Sábado 17 DE Agosto DE 2019
Opinión

Política de cantina

Necesitamos ágoras, no cantinas.

Fecha de publicación: 12-04-18
Por: Méndez Vides

Guate es lo máximo, un país enredado, en crisis permanente, donde sucede todo tipo de atrocidades y las opiniones se dividen de inmediato. Una revuelta de niños violentos en una “casa segura”, amparados los rostros bajo pañoletas para no ser identificados, usando palos para destruir la casa donde habitan y conscientes de la tragedia ocurrida hace muy poco, provoca reacciones radicales opuestas. Para unos, los rebeldes son angelitos pidiendo cariño, y para otros demonios desenfrenados a quienes hay que poner límite. La consulta popular del domingo sobre Belice está encendiendo a entusiastas promotores y fervientes opositores, motivados por terceras razones. Pasó de ser un tema de asistir o no asistir a las urnas ante el desconocimiento, a votar a favor o en contra de lo que sea que proponga el presidente de la República.

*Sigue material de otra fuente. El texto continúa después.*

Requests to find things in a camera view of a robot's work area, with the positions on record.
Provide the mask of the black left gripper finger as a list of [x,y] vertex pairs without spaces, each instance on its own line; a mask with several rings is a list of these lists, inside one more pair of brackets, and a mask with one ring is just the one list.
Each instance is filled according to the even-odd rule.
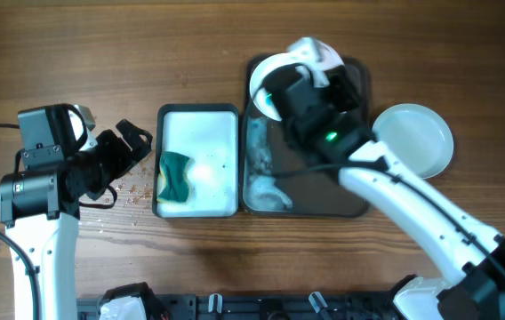
[[151,151],[153,136],[143,129],[136,129],[133,136],[132,152],[137,162],[144,159]]
[[130,147],[138,147],[140,145],[140,135],[138,128],[126,119],[122,119],[116,128],[122,134],[123,140]]

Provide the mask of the green yellow sponge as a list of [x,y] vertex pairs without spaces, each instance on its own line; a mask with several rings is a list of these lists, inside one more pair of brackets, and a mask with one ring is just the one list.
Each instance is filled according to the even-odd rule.
[[164,203],[185,204],[190,197],[191,186],[187,170],[191,159],[180,153],[164,151],[159,160],[160,175],[164,186],[157,200]]

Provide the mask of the white plate two blue marks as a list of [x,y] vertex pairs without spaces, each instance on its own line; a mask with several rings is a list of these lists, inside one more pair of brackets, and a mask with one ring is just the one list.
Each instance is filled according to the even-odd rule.
[[265,84],[263,82],[272,71],[292,63],[293,59],[290,53],[271,55],[256,66],[249,80],[249,92],[254,106],[264,116],[278,122],[281,121],[281,116],[278,114],[278,111],[270,98],[271,93],[265,88]]

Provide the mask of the white plate single blue streak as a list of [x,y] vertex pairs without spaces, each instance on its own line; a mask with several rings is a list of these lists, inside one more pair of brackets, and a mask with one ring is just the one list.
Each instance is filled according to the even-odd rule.
[[372,128],[423,179],[438,175],[452,161],[453,134],[446,121],[430,108],[415,103],[397,104],[380,113]]

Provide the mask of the white plate large blue smear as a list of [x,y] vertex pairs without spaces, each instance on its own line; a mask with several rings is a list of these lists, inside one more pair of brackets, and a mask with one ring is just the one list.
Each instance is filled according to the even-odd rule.
[[344,65],[340,55],[329,45],[314,37],[302,37],[287,48],[287,52],[306,65],[314,78],[315,87],[330,85],[328,71]]

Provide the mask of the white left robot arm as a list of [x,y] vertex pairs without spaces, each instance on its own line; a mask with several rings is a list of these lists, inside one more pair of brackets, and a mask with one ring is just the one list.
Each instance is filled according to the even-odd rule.
[[98,136],[70,104],[19,112],[23,170],[0,181],[0,222],[13,243],[15,316],[77,317],[75,252],[82,196],[92,208],[145,158],[151,134],[123,119]]

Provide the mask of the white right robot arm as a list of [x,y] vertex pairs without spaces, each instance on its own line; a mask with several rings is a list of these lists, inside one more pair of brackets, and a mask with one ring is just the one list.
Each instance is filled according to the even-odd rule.
[[342,65],[257,67],[251,97],[313,171],[384,212],[427,253],[438,279],[413,277],[392,299],[407,319],[505,319],[505,236],[406,168],[378,140]]

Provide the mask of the black rimmed water tray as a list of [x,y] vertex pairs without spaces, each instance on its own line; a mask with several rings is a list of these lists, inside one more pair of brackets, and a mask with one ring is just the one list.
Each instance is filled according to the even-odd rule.
[[[157,113],[152,212],[159,218],[225,218],[238,209],[238,109],[230,103],[166,104]],[[164,189],[160,158],[184,155],[189,186],[183,203],[158,198]]]

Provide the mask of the dark brown serving tray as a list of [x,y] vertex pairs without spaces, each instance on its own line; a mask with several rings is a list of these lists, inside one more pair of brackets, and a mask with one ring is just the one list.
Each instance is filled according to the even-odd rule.
[[266,118],[260,111],[248,107],[249,89],[244,89],[244,113],[239,133],[239,202],[250,214],[259,216],[343,218],[352,219],[365,214],[370,205],[361,197],[339,187],[326,173],[311,172],[290,178],[277,179],[273,186],[292,200],[284,204],[280,196],[262,196],[253,191],[252,175],[248,172],[245,134],[248,124],[259,118],[267,127],[268,147],[274,172],[305,169],[301,156],[285,143],[277,122]]

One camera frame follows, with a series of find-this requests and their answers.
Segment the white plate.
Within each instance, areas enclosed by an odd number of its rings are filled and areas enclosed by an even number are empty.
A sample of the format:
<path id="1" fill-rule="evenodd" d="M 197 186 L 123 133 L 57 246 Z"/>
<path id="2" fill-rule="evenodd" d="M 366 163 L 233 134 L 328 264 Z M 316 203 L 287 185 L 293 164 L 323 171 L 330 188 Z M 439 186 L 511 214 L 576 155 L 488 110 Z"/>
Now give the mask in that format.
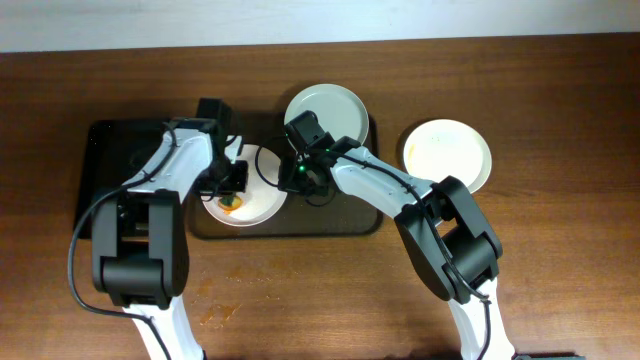
<path id="1" fill-rule="evenodd" d="M 225 210 L 220 206 L 220 197 L 214 197 L 210 201 L 202 197 L 206 211 L 223 224 L 235 227 L 255 226 L 275 215 L 286 200 L 285 192 L 268 185 L 258 175 L 255 168 L 257 150 L 258 145 L 245 144 L 238 157 L 248 164 L 248 181 L 245 191 L 236 194 L 241 199 L 237 208 Z"/>
<path id="2" fill-rule="evenodd" d="M 492 154 L 485 139 L 471 126 L 435 119 L 418 125 L 406 137 L 402 164 L 410 175 L 434 182 L 453 176 L 474 193 L 490 177 Z"/>

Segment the pale grey plate top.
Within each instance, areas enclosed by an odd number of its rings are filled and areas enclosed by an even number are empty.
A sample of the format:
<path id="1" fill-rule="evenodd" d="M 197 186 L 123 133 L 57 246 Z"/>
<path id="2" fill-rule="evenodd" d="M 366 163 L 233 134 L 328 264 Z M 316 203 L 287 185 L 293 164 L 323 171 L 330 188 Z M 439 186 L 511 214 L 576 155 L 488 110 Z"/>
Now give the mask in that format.
<path id="1" fill-rule="evenodd" d="M 305 111 L 315 113 L 318 124 L 335 142 L 348 137 L 357 147 L 366 144 L 369 132 L 368 112 L 360 98 L 335 84 L 317 84 L 299 92 L 289 103 L 284 124 Z"/>

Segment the green and yellow sponge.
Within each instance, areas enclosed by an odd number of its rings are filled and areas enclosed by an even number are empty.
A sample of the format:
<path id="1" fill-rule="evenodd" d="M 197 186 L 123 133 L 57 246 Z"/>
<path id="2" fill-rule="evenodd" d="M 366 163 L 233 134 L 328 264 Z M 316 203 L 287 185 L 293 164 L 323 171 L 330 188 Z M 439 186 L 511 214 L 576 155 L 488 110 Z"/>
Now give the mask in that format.
<path id="1" fill-rule="evenodd" d="M 237 195 L 222 196 L 217 200 L 217 206 L 225 213 L 231 214 L 244 204 L 244 200 Z"/>

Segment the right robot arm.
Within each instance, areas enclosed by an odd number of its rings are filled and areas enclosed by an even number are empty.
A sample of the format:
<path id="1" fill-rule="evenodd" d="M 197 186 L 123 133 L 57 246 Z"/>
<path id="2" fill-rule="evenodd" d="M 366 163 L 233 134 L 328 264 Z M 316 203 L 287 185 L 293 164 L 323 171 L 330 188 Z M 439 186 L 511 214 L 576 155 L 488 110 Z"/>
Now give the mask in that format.
<path id="1" fill-rule="evenodd" d="M 334 188 L 392 218 L 419 279 L 447 302 L 462 358 L 515 358 L 497 301 L 502 244 L 459 179 L 413 177 L 353 138 L 334 139 L 312 111 L 287 121 L 284 132 L 296 154 L 280 171 L 279 189 L 314 195 Z"/>

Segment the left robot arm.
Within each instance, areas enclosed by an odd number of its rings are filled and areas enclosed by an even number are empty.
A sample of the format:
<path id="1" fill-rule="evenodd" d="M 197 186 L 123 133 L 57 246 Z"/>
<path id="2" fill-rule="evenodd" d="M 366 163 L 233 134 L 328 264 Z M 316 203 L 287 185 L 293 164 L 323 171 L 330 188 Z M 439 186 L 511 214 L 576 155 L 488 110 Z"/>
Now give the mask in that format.
<path id="1" fill-rule="evenodd" d="M 223 100 L 202 98 L 194 117 L 165 122 L 142 168 L 85 215 L 94 286 L 111 299 L 109 315 L 134 322 L 153 359 L 206 356 L 183 300 L 190 265 L 183 204 L 191 192 L 212 200 L 246 189 L 248 165 L 232 118 Z"/>

Somos un país disfuncional, como matrimonio que todo lo convierte en pelea, pero cuyas partes no pretenden separarse ni lo piensan, porque a la larga estamos bien juntos, y cuando andamos lejos nos extrañamos.

En la renovación de la política somos súper originales. Un nuevo grupo que involucra a personas conocidas y bregadas en la materia, se autodenominó La Cantina, y es en serio, porque no están jugando. Valiente detalle el nombre elegido para una organización política, porque, aunque se piense que no, la forma importa. Y también parece seria la confesión del alcalde Tres Quiebres, sobre su formación en la universidad de Charver, la mejor del mundo.

En la cantina, como símbolo, es donde el chapín macho habla por hablar, desinhibidos gracias al efecto de las bebidas alcohólicas. En la cantina cambian los borrachos el mundo, imaginan la participación de todos sin diferencia, sindicalistas y patronos, CACIF y CODECA, unidos sin una idea que los adhiera, sino por puros intereses momentáneos, mientras beben tragos de aguardiente y muerden jocote verde con sal.

Lo relevante no es la presencia variopinta y superficial de las partes en la foto, sino la existencia de una “idea” que atraiga y aglutine a la mayoría, que permita el destino creíble y deseable.

Solo en una cantina es posible imaginar a empresarios reunidos en un hotel, haciendo voto público de arrepentimiento y prometiendo portarse bien, cuando la base de su esencia competitiva los impulsará por naturaleza al día siguiente a la disputa real del rendimiento económico.

Estamos a un año de la carrera electoral, y aún no se ve claro nada. Las nuevas organizaciones ni siquiera son capaces de escoger un nombre sensato, y no han aparecido caras nuevas relevantes. El caso de La Cantina es preocupante porque podría aumentar la desconfianza en los políticos por falta de seriedad, por ceder al jugueteo banal. Necesitamos ágoras, no cantinas.